In 2007 I made the commitment to myself to post something new every weekday and, with a few exceptions here and there, I’ve been able to keep to it. I mainly did it to see if I could be disciplined enough to follow through, but it was also done in an attempt to keep people coming back to see what’s new. My hope has always been that my daily, weekly, and monthly unique visitors would at least meet my averages for each category. And I’ve been shocked by how those expectations have been exceeded, especially over the past couple of months (we just hit 9,000 since September, that’s 1,000 since February 8th and 2,000 total since January 28th!).

With a few high-profile mentions on Photoshop User TV and the blogs of Scott Kelby, David Ziser, What the Duck and others I’ve been humbled, not only by catching the attention of such giants of the industry, but by the encouragement and collegiality with which I’ve been met. I try not to let it go to my head. But feels pretty good to be noticed for your efforts.

Creating regular features such as The P&P Weekly, P&P Blogger Profiles, and Geographic Composition have not only given me recurring posts to be working on, but it has also given me the opportunity to connect on a more personal level with other members.

Blogging has been, and continues to be, a great outlet for me. It allows me to share my creativity, feel like a part of a community of awesome photographers and Photoshop pros, and to learn and to grow. And I encourage you to give it a try in one form or another, whether it’s a photoblog or a more traditional written one.

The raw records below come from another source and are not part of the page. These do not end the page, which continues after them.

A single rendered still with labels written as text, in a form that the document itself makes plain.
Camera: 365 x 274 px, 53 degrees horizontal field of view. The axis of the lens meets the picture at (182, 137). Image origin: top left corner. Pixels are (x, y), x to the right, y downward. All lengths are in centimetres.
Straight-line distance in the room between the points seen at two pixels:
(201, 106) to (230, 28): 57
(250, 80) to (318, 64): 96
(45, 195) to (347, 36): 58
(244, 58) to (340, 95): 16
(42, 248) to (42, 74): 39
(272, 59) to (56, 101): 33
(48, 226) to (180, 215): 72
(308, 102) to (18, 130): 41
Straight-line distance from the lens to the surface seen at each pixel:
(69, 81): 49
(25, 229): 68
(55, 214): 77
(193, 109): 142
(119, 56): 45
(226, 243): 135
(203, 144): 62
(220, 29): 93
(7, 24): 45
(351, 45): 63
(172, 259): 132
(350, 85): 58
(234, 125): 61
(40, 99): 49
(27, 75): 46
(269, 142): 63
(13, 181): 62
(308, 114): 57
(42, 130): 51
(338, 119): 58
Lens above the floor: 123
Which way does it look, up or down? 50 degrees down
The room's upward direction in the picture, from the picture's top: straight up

  • Set goals for yourself.
  • Post a lot in the beginning as you get into the rhythm of it and find your voice.
  • Join online communities and become an active participant. Put your blog URL into your signature(s), even your email signature, to help increase traffic.
  • Focus yourself. Write about what you are passionate about. It makes it more interesting to read and will inspire others if you show your excitement.
  • Create a recurring segment or project. It gives you something to work on, a regular post to put up, and people will come back to see the next installment.
  • Don’t hesitate to contact other bloggers. I’ve been amazed by how approachable and willing to help other bloggers are, even some of the “big names,” and you may even get a mention.
  • Attitude is everything. It’s your site to do with as you please, but it’s better to keep an open mind. Be friendly, courteous, encouraging, and respectful. It goes a LONG way.
  • Spread the wealth. Link to blogs you like. Mention others and they may link back to you. In my P&P Weekly posts I don’t link to outside articles but rather to the member blog posts that link to them to help direct traffic to my members.
  • Experiment. Bounce ideas off of your readers. Ask questions. Start conversations. Don’t be so focussed on your own point of view that you miss out on other interesting possibilities.
  • Always read other blogs and look for new sources of inspiration and information. You’ll find new things to post and when you link to someone they’ll see it in their site stats and will stop by your site to check you out too.

I am always humbled by the words of gratitude and excitement I receive in comments and personal emails from people I’ve mentioned on the blog and how honored some feel when I’ve invited them to be profiled. I never foresaw such a response to my little blog and I, in turn, truly appreciate all of the support that I’ve been shown and I can only hope to continue supporting my fellow Creatives in return.

Thank you.

Comments:
  • Mike Palmer
    Reply

    Nice job Jason on this piece. I for one am very appreciative of you and your kind hospitality to me since entering the blog world.

    February 21, 2008 at 4:42 pm
  • Just wanted to add that I’m glad you’re out here blogging too, Jason. Nice post! Hope you have continued success with this blog.

    February 22, 2008 at 1:30 pm
  • Congratulations on your blogging success Jason. You’ve put together a very cool little community. And I’m sure it will experience more growth and evolution. Looking forward to following your journey.

    -doug

    February 25, 2008 at 9:52 am
  • Such lovely ones! Thanks for the tips on these great blogs.